* [Brief]: From the opening line of the records through the line bearing "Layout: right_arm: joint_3", set down every line exactly.

* [Data to use]:

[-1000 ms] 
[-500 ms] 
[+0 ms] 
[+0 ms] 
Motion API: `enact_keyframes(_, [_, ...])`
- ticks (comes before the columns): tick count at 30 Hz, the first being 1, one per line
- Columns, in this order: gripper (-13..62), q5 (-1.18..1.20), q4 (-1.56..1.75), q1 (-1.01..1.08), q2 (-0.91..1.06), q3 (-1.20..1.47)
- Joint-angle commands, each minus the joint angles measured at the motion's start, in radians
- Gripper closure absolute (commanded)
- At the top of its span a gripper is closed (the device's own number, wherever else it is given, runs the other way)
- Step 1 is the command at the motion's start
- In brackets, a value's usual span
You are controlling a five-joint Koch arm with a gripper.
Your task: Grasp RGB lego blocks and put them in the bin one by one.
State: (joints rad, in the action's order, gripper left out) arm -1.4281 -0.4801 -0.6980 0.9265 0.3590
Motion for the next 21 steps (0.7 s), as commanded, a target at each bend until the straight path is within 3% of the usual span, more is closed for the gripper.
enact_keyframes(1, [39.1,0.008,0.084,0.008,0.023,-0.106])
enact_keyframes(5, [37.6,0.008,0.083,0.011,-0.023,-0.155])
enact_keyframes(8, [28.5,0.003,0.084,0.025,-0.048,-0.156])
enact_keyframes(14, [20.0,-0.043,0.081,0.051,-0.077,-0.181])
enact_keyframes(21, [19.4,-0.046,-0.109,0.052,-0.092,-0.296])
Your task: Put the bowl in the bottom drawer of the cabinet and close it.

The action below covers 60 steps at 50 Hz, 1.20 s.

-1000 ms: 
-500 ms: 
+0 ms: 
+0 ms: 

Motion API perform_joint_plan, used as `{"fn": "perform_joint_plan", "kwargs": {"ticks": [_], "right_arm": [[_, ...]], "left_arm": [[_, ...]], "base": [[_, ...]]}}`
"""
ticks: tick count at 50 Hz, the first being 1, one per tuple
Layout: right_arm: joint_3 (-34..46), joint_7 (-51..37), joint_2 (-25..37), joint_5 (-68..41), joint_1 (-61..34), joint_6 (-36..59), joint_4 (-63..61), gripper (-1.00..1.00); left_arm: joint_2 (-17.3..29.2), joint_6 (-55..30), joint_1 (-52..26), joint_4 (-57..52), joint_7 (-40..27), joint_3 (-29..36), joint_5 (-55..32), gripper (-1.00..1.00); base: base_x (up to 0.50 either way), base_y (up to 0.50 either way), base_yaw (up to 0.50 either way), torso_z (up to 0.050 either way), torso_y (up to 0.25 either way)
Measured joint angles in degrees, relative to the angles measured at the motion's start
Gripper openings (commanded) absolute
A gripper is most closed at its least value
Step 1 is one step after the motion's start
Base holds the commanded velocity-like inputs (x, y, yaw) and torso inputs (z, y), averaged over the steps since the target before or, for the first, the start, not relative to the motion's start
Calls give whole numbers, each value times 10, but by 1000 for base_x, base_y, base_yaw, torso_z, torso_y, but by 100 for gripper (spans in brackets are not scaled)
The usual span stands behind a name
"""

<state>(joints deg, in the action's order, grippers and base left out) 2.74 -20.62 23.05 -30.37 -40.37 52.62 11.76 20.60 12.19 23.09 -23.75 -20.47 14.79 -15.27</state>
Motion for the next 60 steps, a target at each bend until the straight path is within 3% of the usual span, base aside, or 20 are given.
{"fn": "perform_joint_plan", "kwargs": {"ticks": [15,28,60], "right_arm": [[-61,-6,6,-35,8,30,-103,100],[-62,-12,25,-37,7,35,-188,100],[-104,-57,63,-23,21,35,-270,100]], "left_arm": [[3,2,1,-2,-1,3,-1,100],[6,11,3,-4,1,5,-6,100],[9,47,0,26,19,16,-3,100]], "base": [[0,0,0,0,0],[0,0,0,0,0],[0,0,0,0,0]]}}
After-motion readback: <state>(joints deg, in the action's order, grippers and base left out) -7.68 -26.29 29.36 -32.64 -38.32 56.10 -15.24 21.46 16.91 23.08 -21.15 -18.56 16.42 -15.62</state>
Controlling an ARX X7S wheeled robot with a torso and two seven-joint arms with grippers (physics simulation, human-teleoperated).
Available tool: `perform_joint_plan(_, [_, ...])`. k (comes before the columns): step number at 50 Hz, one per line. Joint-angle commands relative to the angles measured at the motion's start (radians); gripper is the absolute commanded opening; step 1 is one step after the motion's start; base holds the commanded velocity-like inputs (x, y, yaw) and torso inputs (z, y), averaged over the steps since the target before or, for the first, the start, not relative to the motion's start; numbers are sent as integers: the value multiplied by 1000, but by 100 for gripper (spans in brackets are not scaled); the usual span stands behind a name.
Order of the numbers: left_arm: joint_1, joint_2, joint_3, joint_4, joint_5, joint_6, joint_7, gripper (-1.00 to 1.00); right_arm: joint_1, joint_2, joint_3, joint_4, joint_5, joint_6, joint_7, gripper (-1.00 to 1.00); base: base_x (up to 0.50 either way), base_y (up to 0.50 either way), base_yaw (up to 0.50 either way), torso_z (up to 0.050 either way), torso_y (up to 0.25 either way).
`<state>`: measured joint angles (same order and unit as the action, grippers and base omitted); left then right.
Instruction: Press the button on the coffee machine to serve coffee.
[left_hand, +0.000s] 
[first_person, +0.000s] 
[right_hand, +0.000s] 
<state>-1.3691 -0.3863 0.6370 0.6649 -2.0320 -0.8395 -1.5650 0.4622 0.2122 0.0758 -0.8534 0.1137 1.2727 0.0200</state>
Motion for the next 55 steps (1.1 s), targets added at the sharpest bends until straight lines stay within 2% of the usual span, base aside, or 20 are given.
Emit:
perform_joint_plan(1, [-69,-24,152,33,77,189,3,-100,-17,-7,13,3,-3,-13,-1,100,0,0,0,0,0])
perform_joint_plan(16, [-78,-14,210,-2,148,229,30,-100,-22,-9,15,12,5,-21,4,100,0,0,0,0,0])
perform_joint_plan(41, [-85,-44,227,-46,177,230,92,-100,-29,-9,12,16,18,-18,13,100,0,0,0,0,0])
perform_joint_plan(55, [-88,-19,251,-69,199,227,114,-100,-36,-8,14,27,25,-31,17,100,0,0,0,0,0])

* [Task response]:
[-1000 ms] 
[-500 ms] 
[+0 ms] 
[+0 ms] 
Motion API: `enact_keyframes(_, [_, ...])`
- ticks (comes before the columns): tick count at 30 Hz, the first being 1, one per line
- Columns, in this order: gripper (-13..62), q5 (-1.18..1.20), q4 (-1.56..1.75), q1 (-1.01..1.08), q2 (-0.91..1.06), q3 (-1.20..1.47)
- Joint-angle commands, each minus the joint angles measured at the motion's start, in radians
- Gripper closure absolute (commanded)
- At the top of its span a gripper is closed (the device's own number, wherever else it is given, runs the other way)
- Step 1 is the command at the motion's start
- In brackets, a value's usual span
You are controlling a five-joint Koch arm with a gripper.
Your task: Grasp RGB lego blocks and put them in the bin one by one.
State: (joints rad, in the action's order, gripper left out) arm -1.4281 -0.4801 -0.6980 0.9265 0.3590
Motion for the next 21 steps (0.7 s), as commanded, a target at each bend until the straight path is within 3% of the usual span, more is closed for the gripper.
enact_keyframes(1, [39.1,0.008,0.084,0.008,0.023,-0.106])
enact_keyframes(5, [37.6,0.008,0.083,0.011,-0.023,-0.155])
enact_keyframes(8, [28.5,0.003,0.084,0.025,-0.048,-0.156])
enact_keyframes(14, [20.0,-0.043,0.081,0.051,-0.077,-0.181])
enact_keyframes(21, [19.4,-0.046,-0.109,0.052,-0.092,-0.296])
Your task: Put the bowl in the bottom drawer of the cabinet and close it.

The action below covers 60 steps at 50 Hz, 1.20 s.

-1000 ms: 
-500 ms: 
+0 ms: 
+0 ms: 

Motion API perform_joint_plan, used as `{"fn": "perform_joint_plan", "kwargs": {"ticks": [_], "right_arm": [[_, ...]], "left_arm": [[_, ...]], "base": [[_, ...]]}}`
"""
ticks: tick count at 50 Hz, the first being 1, one per tuple
Layout: right_arm: joint_3 (-34..46), joint_7 (-51..37), joint_2 (-25..37), joint_5 (-68..41), joint_1 (-61..34), joint_6 (-36..59), joint_4 (-63..61), gripper (-1.00..1.00); left_arm: joint_2 (-17.3..29.2), joint_6 (-55..30), joint_1 (-52..26), joint_4 (-57..52), joint_7 (-40..27), joint_3 (-29..36), joint_5 (-55..32), gripper (-1.00..1.00); base: base_x (up to 0.50 either way), base_y (up to 0.50 either way), base_yaw (up to 0.50 either way), torso_z (up to 0.050 either way), torso_y (up to 0.25 either way)

No further output remains for this exercise.